One alternative for those who don't want any of the major NAS vendors, just use RHEL10. It's free up to 16 licenses, it's ultra stable, cockpit is a very mature gui for a lot of maintenance tasks.
It's a set and forget OS that will run for years without requiring your attention. But these days it has decent container support for hosting services on.
Needs a 2024 in the title maybe.
Also, are there neal.* besides .fun and .computer?
I'll check all the other TLDs real quick...
Also you can use zfs on a proxmox host and use that both for NAS duty and for the VMs.
For some reason people insist on doing truenas on top of proxmox and then introducing a networking layer between everything they do. Noooo…
To this day I still use a ZFS array for my critical backup storage. I've migrated over to using snap raid + mergerfs for my larger Linux iso storage array. Simple enough and I can pull a drive on it's own without any other stuff.
Has anybody used unraid for his Home Server? Is it worth it?
unraid.net
personally, after buying X380, using my old T430 as a mini NAS..(also immich) with a ZFS mirror. works wonderfully :3
this is really cool. I've been dealing with an aging Synology nas and this is something I can pick up, evaluate performance and how safe it is to serve as home for my data.
I killed 2x 4tb Nvme drives on Pciexpress with ZFS raid1 under proxmox, got them replaced, tried again on both pci-express and usb adapter kept getting io problems there too with zfs, drive gets disconnected during scrub or high load, tried already kernel or power management options for pciexpress and usb without sucess, managed to reproduce with high load.
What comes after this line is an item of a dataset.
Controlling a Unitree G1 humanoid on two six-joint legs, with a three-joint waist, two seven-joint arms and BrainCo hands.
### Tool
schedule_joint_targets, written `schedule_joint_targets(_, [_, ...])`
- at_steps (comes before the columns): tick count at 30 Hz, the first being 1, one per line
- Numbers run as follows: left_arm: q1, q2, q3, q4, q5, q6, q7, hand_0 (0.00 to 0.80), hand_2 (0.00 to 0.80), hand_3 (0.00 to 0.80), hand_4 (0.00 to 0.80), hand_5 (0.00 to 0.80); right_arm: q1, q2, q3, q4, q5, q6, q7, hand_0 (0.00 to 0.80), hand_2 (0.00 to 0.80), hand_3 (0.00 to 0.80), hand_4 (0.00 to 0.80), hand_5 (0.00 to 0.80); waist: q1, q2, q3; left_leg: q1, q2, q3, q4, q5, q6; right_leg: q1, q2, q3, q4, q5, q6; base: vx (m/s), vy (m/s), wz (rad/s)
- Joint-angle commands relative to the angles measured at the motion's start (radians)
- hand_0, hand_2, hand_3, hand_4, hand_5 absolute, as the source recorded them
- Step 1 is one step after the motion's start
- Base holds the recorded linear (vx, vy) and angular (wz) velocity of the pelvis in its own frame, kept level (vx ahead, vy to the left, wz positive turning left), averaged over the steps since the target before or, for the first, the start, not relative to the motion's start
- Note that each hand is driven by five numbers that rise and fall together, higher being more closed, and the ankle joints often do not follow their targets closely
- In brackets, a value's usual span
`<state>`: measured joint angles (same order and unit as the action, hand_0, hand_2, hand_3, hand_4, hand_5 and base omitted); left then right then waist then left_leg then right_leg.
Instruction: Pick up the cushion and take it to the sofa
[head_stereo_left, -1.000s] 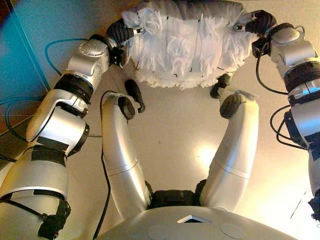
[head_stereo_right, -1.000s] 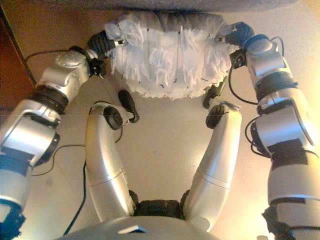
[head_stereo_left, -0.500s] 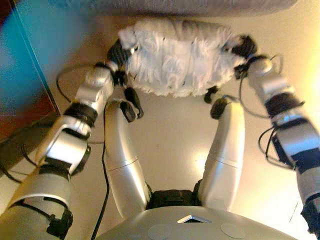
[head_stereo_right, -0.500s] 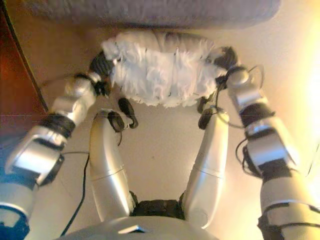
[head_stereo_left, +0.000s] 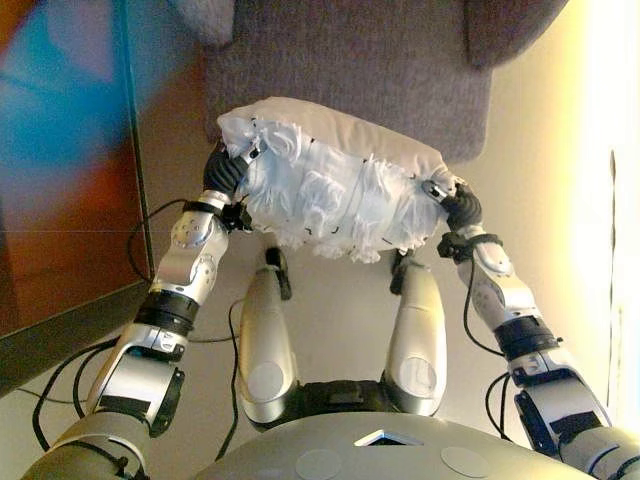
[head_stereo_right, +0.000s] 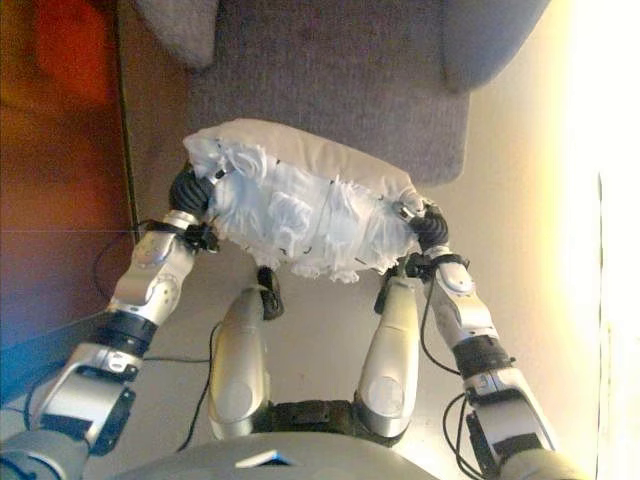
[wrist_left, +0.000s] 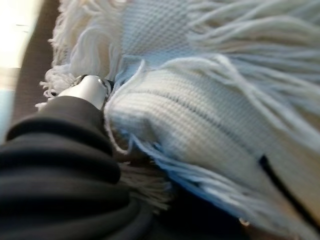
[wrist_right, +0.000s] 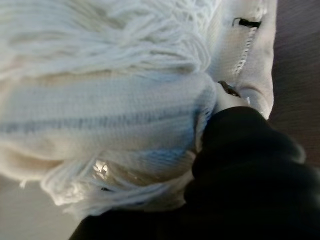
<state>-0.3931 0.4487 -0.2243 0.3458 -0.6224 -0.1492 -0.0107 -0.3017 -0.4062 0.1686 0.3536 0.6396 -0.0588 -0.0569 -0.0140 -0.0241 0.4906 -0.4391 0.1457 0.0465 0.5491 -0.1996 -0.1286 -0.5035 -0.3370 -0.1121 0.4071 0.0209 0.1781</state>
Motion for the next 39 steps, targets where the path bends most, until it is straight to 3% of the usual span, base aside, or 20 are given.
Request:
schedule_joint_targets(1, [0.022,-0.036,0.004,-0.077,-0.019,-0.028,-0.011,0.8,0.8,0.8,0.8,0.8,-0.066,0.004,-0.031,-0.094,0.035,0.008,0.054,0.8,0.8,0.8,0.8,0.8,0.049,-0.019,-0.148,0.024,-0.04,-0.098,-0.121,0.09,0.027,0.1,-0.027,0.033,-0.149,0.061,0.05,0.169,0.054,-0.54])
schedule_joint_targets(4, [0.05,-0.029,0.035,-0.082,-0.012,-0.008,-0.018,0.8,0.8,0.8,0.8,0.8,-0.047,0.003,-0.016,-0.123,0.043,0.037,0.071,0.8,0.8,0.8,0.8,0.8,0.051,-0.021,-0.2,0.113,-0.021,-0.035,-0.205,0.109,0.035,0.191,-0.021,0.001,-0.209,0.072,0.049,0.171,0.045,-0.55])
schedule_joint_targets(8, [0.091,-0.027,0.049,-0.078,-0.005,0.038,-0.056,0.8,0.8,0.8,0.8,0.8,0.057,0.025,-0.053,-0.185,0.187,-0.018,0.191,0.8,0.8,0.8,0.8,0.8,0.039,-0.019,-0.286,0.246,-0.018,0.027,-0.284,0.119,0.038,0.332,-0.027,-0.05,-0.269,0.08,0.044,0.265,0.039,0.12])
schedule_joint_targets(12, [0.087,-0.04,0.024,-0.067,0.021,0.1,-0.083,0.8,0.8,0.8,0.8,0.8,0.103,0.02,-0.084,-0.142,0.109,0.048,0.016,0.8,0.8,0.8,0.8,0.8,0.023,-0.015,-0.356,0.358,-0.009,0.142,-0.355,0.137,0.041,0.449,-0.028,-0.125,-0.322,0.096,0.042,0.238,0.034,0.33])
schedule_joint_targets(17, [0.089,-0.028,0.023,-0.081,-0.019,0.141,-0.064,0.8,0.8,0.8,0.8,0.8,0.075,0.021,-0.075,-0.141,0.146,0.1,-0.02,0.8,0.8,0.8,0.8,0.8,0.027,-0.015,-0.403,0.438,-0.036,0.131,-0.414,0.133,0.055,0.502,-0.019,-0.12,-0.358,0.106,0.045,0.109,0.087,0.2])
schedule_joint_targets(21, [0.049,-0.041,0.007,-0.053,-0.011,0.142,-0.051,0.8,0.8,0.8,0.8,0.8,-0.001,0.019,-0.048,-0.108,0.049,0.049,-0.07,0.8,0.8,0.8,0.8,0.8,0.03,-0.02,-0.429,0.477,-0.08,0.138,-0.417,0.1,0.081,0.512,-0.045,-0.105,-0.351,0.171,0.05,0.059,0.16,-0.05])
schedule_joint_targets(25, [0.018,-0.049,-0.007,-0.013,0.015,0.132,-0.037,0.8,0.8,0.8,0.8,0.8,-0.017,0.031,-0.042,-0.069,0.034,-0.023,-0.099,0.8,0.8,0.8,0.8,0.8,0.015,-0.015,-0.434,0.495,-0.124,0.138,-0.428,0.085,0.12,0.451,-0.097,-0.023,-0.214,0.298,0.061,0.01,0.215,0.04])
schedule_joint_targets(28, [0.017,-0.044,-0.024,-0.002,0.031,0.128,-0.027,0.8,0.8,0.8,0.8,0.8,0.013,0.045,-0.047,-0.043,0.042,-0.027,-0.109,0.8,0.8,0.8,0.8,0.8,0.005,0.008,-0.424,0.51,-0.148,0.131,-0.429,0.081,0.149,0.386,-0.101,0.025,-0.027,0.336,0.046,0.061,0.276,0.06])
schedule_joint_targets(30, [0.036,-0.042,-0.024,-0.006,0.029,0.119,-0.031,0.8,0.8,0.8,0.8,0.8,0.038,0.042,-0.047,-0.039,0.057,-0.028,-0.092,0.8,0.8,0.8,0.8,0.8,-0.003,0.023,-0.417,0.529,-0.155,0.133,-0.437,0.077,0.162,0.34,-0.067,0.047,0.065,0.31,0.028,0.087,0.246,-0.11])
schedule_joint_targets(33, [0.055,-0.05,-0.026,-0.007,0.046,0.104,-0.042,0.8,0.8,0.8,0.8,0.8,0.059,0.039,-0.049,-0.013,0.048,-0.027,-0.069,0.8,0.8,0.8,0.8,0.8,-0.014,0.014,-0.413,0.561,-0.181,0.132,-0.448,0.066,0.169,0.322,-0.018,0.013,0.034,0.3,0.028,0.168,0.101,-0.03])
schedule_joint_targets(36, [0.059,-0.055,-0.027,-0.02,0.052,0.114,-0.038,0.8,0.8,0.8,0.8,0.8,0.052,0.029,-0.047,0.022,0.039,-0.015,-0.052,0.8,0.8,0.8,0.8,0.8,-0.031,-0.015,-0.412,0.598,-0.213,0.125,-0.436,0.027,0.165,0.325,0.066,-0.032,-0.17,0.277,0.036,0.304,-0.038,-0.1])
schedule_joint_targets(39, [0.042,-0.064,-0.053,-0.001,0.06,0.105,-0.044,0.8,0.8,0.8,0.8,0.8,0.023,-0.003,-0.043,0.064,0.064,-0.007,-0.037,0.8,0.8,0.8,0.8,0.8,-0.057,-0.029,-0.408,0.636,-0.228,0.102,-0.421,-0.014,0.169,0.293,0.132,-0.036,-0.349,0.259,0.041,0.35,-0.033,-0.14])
or proxmox ( especially community edition) is fucked or zfs is still unstable, surprisingly with different drives on different interfaces I obtained same results, didnt swap proxmox for clean os, that might being some changes since modules and options would be different i guess. ( drives firmware etc are fine and performing well when inspected with proprietary windows tools)
just search zfs nvme pcie or usb problema or disconnect and you see similar stability problem for different users in different cases (os, drives etc), but also unraid and others, maybe somewhere is rithe right combo of options/glitches but didnt find it yet
Very cool
Yeah no. When it comes to backups and data storage, I would rather use a proven reliable system that’s been used and tested by millions of other users, keep these hacky stuff for your hyperland set up.
Stopped reading at "Debian".
Running ZFS on anything but Solaris/Illumos/FreeBSD is asinine.
ZFS is a permanent second-class citizen on Linux (due to usual open-source politics). This will never resolve.
I don't want to trust my data to some half-assed out-of-tree solution that may or may not break in a week.
FreeBSD ZFS support has matured and is outstanding. Quality-wise it has reached parity with Illumos.
If you can afford Solaris then you're probably not building your own NAS from parts of lesser computers.